▶ WHAT THIS TASK INVOLVES
From the first line to the last, restate the records word for word, skipping the pictures.
DATASET CONTENT below:
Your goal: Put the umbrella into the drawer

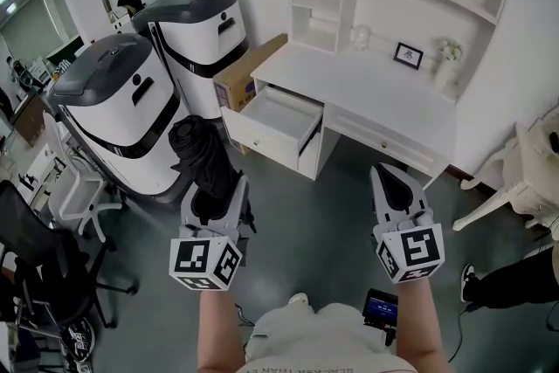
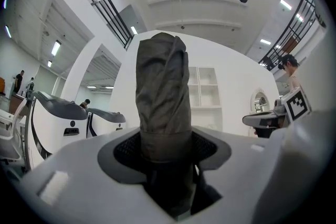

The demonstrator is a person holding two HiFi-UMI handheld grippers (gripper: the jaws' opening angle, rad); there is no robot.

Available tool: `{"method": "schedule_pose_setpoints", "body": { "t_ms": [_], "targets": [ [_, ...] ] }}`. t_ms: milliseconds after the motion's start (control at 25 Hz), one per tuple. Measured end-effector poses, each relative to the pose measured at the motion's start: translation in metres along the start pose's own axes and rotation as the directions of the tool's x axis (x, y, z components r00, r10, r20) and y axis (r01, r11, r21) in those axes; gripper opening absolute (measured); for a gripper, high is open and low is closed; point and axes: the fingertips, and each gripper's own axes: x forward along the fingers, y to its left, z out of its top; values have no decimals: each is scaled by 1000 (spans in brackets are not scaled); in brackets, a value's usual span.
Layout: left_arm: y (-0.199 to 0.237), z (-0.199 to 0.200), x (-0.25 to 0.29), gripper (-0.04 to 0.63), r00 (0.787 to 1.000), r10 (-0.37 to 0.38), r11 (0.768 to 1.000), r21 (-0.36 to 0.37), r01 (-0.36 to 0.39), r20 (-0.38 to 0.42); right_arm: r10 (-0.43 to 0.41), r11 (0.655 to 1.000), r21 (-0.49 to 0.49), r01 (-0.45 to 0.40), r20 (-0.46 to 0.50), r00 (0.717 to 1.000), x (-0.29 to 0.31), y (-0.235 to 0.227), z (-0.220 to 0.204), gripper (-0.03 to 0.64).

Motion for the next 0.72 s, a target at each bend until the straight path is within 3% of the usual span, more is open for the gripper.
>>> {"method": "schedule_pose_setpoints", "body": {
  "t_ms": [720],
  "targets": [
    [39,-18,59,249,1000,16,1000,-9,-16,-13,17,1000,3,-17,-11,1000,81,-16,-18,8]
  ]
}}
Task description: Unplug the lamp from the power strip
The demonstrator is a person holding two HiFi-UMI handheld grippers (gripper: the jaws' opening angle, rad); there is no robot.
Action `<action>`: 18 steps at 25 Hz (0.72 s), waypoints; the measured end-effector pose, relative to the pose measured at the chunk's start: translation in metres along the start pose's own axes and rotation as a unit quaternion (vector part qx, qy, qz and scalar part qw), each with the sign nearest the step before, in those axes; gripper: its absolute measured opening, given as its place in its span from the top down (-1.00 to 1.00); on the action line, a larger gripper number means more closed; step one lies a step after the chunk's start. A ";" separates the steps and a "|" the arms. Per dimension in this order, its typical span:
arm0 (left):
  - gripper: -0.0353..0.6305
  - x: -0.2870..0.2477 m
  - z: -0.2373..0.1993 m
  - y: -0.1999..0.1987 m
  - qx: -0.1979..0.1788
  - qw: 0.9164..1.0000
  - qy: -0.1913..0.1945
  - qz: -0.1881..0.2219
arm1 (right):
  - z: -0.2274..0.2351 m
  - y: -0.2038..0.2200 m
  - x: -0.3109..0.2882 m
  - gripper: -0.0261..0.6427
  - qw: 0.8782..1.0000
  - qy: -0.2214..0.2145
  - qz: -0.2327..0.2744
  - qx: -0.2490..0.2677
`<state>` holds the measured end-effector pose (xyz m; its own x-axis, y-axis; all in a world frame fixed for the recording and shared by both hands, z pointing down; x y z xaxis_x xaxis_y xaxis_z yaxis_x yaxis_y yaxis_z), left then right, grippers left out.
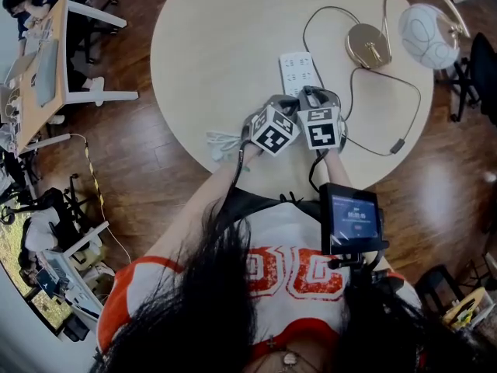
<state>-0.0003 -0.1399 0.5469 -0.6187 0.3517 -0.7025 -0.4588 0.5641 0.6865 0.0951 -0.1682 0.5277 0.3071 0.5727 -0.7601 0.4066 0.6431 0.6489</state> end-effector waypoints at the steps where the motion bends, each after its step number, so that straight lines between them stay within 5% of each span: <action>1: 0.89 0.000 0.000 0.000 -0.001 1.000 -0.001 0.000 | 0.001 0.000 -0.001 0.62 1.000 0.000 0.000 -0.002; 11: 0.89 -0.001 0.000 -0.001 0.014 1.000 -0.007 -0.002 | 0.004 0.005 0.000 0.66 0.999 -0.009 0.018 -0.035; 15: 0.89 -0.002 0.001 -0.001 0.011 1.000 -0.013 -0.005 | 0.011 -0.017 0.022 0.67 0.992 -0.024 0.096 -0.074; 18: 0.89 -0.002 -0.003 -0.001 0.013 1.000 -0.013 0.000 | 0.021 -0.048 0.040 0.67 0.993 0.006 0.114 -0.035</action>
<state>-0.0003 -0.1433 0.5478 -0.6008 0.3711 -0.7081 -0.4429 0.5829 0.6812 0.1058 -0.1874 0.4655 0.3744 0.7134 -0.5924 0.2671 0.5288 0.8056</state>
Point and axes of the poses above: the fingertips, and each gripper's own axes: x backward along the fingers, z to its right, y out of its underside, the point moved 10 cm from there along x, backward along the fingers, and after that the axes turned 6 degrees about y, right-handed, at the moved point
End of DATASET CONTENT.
▶ FINAL ANSWER
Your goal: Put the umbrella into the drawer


The demonstrator is a person holding two HiFi-UMI handheld grippers (gripper: the jaws' opening angle, rad); there is no robot.

Available tool: `{"method": "schedule_pose_setpoints", "body": { "t_ms": [_], "targets": [ [_, ...] ] }}`. t_ms: milliseconds after the motion's start (control at 25 Hz), one per tuple. Measured end-effector poses, each relative to the pose measured at the motion's start: translation in metres along the start pose's own axes and rotation as the directions of the tool's x axis (x, y, z components r00, r10, r20) and y axis (r01, r11, r21) in those axes; gripper opening absolute (measured); for a gripper, high is open and low is closed; point and axes: the fingertips, and each gripper's own axes: x forward along the fingers, y to its left, z out of its top; values have no decimals: each is scaled by 1000 (spans in brackets are not scaled); in brackets, a value's usual span.
Layout: left_arm: y (-0.199 to 0.237), z (-0.199 to 0.200), x (-0.25 to 0.29), gripper (-0.04 to 0.63), r00 (0.787 to 1.000), r10 (-0.37 to 0.38), r11 (0.768 to 1.000), r21 (-0.36 to 0.37), r01 (-0.36 to 0.39), r20 (-0.38 to 0.42); right_arm: r10 (-0.43 to 0.41), r11 (0.655 to 1.000), r21 (-0.49 to 0.49), r01 (-0.45 to 0.40), r20 (-0.46 to 0.50), r00 (0.717 to 1.000), x (-0.29 to 0.31), y (-0.235 to 0.227), z (-0.220 to 0.204), gripper (-0.03 to 0.64).

Motion for the next 0.72 s, a target at each bend until the straight path is within 3% of the usual span, more is open for the gripper.
>>> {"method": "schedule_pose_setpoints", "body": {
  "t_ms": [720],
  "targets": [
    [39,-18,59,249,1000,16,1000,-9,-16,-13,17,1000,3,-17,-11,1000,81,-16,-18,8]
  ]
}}
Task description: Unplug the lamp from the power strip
The demonstrator is a person holding two HiFi-UMI handheld grippers (gripper: the jaws' opening angle, rad); there is no robot.
Action `<action>`: 18 steps at 25 Hz (0.72 s), waypoints; the measured end-effector pose, relative to the pose measured at the chunk's start: translation in metres along the start pose's own axes and rotation as a unit quaternion (vector part qx, qy, qz and scalar part qw), each with the sign nearest the step before, in those axes; gripper: its absolute measured opening, given as its place in its span from the top down (-1.00 to 1.00); on the action line, a larger gripper number means more closed; step one lies a step after the chunk's start. A ";" separates the steps and a "|" the arms. Per dimension in this order, its typical span:
arm0 (left):
  - gripper: -0.0353..0.6305
  - x: -0.2870..0.2477 m
  - z: -0.2373..0.1993 m
  - y: -0.1999..0.1987 m
  - qx: -0.1979..0.1788
  - qw: 0.9164..1.0000
  - qy: -0.1913..0.1945
  - qz: -0.1881..0.2219
arm1 (right):
  - z: -0.2274..0.2351 m
  - y: -0.2038..0.2200 m
  - x: -0.3109..0.2882 m
  - gripper: -0.0261..0.6427
  - qw: 0.8782..1.0000
  - qy: -0.2214..0.2145
  - qz: -0.2327..0.2744
  - qx: -0.2490..0.2677
`<state>` holds the measured end-effector pose (xyz m; its own x-axis, y-axis; all in a world frame fixed for the recording and shared by both hands, z pointing down; x y z xaxis_x xaxis_y xaxis_z yaxis_x yaxis_y yaxis_z), left then right, grippers left out.
<state>-0.0003 -0.1399 0.5469 -0.6187 0.3517 -0.7025 -0.4588 0.5641 0.6865 0.0951 -0.1682 0.5277 0.3071 0.5727 -0.7601 0.4066 0.6431 0.6489</state> end-effector waypoints at the steps where the motion bends, each after its step number, so that straight lines between them stay within 5% of each span: <action>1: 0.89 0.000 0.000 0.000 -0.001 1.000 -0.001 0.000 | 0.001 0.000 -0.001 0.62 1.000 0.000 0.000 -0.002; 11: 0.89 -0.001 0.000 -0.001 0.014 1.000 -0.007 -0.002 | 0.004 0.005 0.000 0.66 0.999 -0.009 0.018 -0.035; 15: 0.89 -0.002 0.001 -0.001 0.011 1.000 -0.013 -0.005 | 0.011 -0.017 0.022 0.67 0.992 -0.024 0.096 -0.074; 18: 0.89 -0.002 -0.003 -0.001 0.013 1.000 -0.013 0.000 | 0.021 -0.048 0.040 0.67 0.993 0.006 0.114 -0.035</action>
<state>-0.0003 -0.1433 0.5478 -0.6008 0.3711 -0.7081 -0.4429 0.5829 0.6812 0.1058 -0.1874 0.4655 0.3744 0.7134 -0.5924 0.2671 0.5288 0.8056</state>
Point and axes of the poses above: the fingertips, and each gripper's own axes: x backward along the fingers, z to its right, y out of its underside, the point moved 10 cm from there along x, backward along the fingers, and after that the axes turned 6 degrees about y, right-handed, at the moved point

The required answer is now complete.